Recently I have found it necessary to strip my life right back to the core, which for me is God, family, love and relationships.  I am struggling with the process.  I feel lazy and irresponsible dropping off all my commitments but I genuinely feel they were distracting me from what is truly important, the joy of living.  All I want to do is praise and worship my heavenly Father; nurture, recognise and enjoy Mother Earth and love my husband, children, family and friends with all my heart.  For me, these things require all my time and effort. 

 
Money, my little earthly brain says, oh but what about the money, how are you going to make money and I don’t know.   I feel so abundantly blessed in so many ways that I feel I am doing an injustice to bring money into my life equation.  Easy enough for me to say, I’ve always had enough money for anything I have ever needed.  Money has seemed to take care of itself in my life, so far anyway, so I will continue not to focus on or worry about that.  In making that statement I feel incredibly irresponsible and selfish but I just don’t feel I was created to focus on money, but see how it has hijacked my thinking right here, I’m going to move on.

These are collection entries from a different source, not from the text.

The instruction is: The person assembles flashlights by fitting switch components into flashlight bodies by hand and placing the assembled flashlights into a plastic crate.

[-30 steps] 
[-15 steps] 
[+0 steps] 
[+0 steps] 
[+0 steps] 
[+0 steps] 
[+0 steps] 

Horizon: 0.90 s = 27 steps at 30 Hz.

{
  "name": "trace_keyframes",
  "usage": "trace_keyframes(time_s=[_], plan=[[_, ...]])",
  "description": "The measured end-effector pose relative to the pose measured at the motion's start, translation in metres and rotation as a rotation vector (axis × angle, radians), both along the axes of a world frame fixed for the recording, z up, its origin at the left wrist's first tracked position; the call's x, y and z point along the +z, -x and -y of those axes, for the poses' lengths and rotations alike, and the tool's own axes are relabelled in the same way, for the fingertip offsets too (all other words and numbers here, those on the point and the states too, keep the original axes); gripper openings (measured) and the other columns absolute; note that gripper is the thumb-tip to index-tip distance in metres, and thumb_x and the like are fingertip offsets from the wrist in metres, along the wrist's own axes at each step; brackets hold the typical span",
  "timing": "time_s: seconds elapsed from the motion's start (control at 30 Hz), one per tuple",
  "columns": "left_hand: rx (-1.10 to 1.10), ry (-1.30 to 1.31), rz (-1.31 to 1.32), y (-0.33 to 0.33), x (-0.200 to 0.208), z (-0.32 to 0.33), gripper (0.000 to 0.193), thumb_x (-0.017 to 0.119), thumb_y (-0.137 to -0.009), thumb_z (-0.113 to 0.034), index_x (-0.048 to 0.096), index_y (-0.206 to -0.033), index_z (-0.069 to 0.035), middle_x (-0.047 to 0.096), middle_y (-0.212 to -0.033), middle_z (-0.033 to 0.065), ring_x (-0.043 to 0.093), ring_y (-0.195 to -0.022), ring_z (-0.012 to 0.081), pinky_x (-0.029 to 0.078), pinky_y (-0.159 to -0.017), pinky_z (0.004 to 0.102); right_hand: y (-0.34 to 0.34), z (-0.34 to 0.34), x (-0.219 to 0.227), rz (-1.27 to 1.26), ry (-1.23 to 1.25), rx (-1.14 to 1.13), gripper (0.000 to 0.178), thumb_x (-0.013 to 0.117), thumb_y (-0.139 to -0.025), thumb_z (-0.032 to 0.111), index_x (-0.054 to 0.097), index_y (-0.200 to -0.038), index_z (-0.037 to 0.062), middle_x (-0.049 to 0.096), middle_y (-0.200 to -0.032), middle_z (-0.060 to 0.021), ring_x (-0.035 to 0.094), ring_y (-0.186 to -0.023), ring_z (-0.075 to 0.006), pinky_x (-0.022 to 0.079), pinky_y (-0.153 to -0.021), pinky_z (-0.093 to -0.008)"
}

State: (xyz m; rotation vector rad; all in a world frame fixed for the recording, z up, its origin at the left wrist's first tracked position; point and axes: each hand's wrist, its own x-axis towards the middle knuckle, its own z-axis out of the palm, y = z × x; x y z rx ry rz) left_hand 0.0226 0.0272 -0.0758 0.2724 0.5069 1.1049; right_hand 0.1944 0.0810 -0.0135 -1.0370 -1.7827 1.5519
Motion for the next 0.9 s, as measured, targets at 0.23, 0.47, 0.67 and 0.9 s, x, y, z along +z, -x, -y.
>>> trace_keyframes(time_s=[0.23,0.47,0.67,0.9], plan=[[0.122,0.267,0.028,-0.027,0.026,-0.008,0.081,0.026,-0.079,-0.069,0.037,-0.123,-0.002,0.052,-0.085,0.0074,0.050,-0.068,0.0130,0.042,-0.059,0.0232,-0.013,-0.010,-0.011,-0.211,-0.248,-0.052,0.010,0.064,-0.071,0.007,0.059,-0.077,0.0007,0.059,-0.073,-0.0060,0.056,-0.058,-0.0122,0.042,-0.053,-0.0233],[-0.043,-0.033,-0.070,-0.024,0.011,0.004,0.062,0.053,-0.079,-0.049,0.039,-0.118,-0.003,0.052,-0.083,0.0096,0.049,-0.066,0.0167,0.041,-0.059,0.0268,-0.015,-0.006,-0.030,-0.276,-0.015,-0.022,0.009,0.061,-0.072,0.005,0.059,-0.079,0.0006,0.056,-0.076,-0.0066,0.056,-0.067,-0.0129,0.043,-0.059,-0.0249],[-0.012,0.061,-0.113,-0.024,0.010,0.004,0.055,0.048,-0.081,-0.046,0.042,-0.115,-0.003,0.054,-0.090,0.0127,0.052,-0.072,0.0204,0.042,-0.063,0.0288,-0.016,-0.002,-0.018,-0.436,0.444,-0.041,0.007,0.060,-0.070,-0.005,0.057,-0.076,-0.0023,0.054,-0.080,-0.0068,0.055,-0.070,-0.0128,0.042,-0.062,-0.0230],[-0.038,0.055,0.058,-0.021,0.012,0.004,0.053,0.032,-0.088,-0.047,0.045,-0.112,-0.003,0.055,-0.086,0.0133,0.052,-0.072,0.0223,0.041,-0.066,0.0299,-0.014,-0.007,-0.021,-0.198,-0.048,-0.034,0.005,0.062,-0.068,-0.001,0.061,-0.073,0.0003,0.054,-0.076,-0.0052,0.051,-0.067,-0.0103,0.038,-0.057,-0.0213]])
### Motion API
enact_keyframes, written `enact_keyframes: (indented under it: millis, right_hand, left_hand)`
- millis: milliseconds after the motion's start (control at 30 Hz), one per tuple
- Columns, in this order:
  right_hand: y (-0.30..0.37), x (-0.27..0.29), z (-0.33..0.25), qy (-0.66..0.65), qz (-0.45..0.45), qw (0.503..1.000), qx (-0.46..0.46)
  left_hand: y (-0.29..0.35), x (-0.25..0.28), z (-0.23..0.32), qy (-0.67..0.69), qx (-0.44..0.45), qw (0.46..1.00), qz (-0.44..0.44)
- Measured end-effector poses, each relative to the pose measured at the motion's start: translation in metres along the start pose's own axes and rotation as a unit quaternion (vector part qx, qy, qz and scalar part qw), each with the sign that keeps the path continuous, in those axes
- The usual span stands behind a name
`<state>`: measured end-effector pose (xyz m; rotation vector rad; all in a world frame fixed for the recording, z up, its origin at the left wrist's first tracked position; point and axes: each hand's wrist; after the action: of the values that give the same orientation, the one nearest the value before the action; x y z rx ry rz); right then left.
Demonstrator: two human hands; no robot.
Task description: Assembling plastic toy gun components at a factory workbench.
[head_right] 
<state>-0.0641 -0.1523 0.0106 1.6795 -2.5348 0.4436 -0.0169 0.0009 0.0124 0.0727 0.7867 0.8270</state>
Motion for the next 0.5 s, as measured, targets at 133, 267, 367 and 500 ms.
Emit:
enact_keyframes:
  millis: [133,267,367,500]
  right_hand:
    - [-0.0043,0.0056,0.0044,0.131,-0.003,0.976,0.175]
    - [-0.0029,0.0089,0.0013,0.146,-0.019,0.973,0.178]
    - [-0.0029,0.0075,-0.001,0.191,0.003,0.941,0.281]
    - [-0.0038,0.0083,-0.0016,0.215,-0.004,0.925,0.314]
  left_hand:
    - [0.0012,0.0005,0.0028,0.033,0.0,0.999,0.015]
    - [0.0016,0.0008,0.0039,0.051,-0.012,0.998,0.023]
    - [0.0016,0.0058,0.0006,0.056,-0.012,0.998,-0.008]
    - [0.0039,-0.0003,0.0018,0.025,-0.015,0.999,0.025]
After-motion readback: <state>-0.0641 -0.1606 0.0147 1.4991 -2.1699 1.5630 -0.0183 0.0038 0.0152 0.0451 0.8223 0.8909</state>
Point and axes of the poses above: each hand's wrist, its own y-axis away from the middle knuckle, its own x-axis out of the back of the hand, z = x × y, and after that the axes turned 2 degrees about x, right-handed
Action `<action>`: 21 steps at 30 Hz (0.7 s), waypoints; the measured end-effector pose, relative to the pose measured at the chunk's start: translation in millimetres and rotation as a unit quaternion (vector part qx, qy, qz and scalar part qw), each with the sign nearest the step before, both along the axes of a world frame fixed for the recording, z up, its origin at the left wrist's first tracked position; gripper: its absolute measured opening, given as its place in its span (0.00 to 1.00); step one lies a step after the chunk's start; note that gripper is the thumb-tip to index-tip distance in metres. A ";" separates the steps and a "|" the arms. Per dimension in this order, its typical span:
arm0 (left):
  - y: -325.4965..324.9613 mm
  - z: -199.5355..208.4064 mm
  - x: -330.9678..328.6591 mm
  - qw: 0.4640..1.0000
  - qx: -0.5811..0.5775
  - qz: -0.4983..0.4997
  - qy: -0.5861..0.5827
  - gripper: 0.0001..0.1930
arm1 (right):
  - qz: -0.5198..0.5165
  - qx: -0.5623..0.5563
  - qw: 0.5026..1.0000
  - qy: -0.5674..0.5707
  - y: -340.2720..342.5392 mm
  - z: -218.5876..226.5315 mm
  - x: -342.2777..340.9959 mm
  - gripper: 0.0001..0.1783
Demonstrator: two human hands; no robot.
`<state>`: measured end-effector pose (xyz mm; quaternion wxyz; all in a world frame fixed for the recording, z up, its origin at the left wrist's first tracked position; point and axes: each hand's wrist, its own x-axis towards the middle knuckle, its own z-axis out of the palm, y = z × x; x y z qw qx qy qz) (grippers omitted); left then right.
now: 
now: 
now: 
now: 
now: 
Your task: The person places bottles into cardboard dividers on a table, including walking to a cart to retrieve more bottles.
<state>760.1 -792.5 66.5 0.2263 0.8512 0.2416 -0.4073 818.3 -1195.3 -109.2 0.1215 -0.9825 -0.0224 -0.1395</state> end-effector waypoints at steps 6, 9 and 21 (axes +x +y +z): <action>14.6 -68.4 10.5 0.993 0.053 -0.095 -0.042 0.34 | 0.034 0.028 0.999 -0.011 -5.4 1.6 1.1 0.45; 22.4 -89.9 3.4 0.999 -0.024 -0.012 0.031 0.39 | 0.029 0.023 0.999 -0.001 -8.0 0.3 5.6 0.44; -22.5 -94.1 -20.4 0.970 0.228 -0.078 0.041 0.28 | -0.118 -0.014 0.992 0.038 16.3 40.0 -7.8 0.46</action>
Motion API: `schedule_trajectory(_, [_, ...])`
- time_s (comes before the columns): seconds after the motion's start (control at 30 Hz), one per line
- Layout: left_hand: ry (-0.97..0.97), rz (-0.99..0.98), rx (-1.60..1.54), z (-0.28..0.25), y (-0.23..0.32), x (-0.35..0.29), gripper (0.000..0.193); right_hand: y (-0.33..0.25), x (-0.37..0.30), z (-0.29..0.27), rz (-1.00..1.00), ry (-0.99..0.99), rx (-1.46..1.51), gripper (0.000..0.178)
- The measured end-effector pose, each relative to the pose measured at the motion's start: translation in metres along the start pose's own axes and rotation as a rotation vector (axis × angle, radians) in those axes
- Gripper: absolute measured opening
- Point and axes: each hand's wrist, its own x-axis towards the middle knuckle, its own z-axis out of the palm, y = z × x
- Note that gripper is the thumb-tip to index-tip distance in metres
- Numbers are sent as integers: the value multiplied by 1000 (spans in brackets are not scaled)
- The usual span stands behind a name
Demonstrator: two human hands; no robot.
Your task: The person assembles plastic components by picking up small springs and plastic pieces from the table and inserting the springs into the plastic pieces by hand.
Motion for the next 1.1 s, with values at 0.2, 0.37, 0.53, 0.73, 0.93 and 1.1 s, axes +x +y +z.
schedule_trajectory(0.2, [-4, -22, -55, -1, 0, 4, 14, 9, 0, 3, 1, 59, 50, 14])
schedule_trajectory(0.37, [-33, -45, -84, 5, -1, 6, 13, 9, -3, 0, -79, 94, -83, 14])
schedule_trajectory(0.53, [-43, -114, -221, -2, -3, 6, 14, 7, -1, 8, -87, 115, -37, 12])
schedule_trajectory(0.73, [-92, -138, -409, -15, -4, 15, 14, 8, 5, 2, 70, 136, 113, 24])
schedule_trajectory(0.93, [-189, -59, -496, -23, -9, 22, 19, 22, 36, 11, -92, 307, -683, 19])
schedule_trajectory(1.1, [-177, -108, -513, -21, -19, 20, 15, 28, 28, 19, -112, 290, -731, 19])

So, as I sit here in my pyjamas at 8:20am, my children play noisily on the deck, my husband is driving his beat up old tractor around his paddock just because he can, the washing machine is going, the breakfast dishes are stacked in the sink, the sky is blue, the air is warm, the birds are singing and I am going to go and plant trees along our driveway.  I will try not to think about all the other things I should be doing, everything that needs to get done next week, what I will cook for dinner, what people would think if they came to visit right now, all the things I would love to have and I will try to block out the insecurities, the fears, the worry and just live in the moment.  I will appreciate and recognise all the blessings that surround me, right now.


If I can learn to do this with every minute than my life might resemble art, and wouldn’t that be magnificent.  I know my life has been created by an amazing artists on a spectacularly amazing canvas, so what am I waiting for?  What do you think, does your life look like art?